Odili Campos, her mother, used to own a restaurant. Campos recalls three-year-old “mini-Sofia”, stretching up on tiptoes to see everything she was doing.
“My mother isn’t like those parents that forbid their children to enter the kitchen. She let me stay at her side to learn,” the chef tells us.
As the years passed, she stopped being just a spectator at the stove and became the main actress there. The first dish she prepared by herself was macaroni and cheese when she was four years old. “It might seem simple, but they weren’t from a box. I did it all by hand, and I felt proud of myself when I was done,” she admits.
Now she can prepare dishes from many other cultures. Nevertheless, her passion is for Asian food: “It’s a culture full of colors and tastes. It’s delicious to eat, but even better to cook. The best thing is that I share a taste for Asian flavors with my mother, so preparing it brings us even closer together,” she assures us.
Her favorite Nicaraguan dish is the rice and beans mixture known as “gallo pinto,” although she always tries to vary it with unconventional ingredients, among them coconut oil and natural chili peppers. “I like to make innovations on the traditional,” she comments.
When she goes out to eat in restaurants, she tries to ask how the dish was prepared. In that way she learns more for future recipes.
Sofia was the youngest chef to participate in the 2016 “Latin Flavors” culinary festival. Her segment “Cooking with Sofia” was part of the event’s main presentation, to the admiration of those within and outside the trade.
“Hello home chefs!” is the lead-up to all the videos on Sofia’s YouTube channel. “Junior Chef Sofia” is a platform she created in 2016, and the videos there show over six thousand shares.

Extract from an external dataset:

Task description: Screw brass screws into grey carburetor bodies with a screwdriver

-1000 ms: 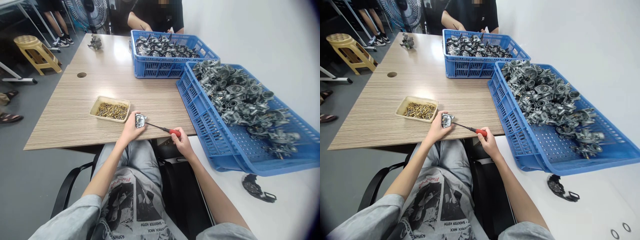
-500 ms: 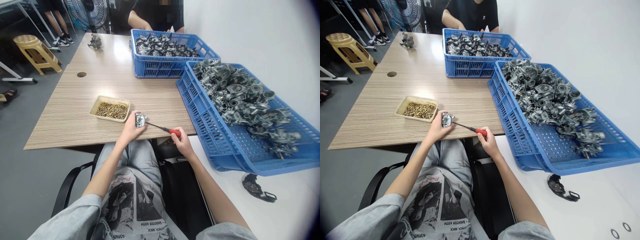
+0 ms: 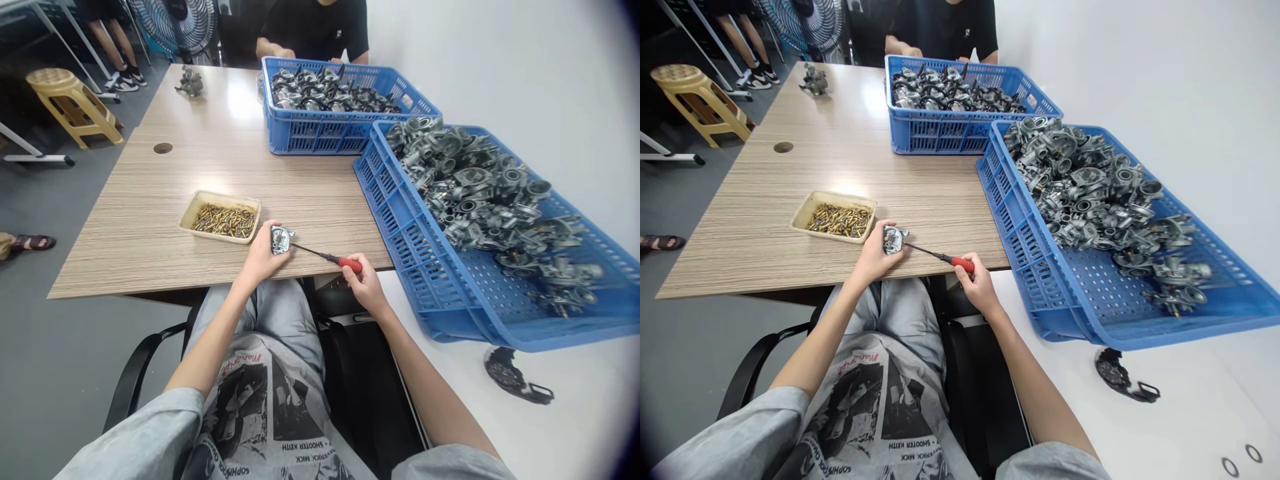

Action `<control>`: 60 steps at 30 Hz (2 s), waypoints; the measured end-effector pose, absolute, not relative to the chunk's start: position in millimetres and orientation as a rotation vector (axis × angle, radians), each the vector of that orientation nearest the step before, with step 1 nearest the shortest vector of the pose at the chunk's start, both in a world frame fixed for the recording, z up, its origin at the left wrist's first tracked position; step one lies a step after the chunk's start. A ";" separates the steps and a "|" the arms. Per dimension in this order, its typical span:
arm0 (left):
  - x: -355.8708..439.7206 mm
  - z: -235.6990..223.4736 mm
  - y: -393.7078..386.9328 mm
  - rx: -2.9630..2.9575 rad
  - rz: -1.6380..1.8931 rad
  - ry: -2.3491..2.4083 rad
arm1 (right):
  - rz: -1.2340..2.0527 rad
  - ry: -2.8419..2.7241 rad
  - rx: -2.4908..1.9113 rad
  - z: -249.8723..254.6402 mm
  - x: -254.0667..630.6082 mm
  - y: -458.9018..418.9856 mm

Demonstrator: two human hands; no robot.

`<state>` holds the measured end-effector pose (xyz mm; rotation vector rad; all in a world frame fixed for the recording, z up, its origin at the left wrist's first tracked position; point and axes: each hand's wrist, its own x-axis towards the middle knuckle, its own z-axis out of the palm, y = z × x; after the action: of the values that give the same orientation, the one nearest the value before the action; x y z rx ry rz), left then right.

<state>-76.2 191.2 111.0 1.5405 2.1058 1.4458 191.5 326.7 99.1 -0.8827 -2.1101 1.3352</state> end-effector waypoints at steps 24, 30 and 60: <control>-75.0 112.1 190.8 1.534 1.460 2.102 | 1.348 -2.110 -0.897 99.7 191.3 325.9; -74.9 112.6 191.0 1.537 1.464 2.107 | 1.346 -2.108 -0.887 97.5 191.7 326.7; -75.8 111.1 191.1 1.521 1.459 2.101 | 1.327 -2.110 -0.913 99.1 191.2 326.0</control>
<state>-75.8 191.1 111.1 1.5207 2.1009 1.4588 191.2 326.0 99.1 -0.9132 -2.1105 1.3274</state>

There are now 26 videos and counting, the majority demonstrating recipes and the culinary adventures of Sofia and her friends.
The channel was both her mother’s and her idea. “I “I felt that I was cooking better and was old enough to handle the responsibility of a channel. So I asked for help from my Mom and together we’ve achieved everything that today is “Junior Chef Sofia.” She tapes me and I edit the videos…my mother doesn’t know how to do that,” she tells us amid giggles.
One of the goals of the channel is to motivate people to cook more. Another is to demonstrate that “for food, there’s no age limit.”
“The public acceptance I’ve received has been amazing,” she says.
She has more than two thousand followers on Instagram and on Facebook. She affirms that the social networks are an important part of what she does, because she adores sharing her passion for cooking through them.
“Tasty isn’t for me”
Tasty is a Facebook video page from the US multimedia company Buzzfeed, specializing in videos of two minutes or less about preparing food in a “quick and easy” way. Sofia admits that this doesn’t attract her.
“I like to see and read about people who are more professional, because I want to be like them. If I see a recipe on Facebook, I’d rather find it in my cookbook and later try to make it adding my own special touches,” she emphasizes.
Her favorite chefs are Emeril Lagasse and Julia Child. These inspire her “to continue along the road of food preparation”.
Future dreams
When she’s ready for the university, Sofia doesn’t see herself studying something that will box her in to an office. According to her, her destiny is in the kitchen or as a ballet dancer.
She has a lot of future plans. The main one is to travel and fill herself with food culture. “The channel is barely beginning. I imagine that in some years I’m going to keep making videos about all the places I go and all the food I try,” she says.
“I don’t think much about my future because I love how the present is going. Nevertheless, we see that we can visit ever more restaurants that get together with me to cook. Maybe in some years I’ll be the owner of one,” she concludes.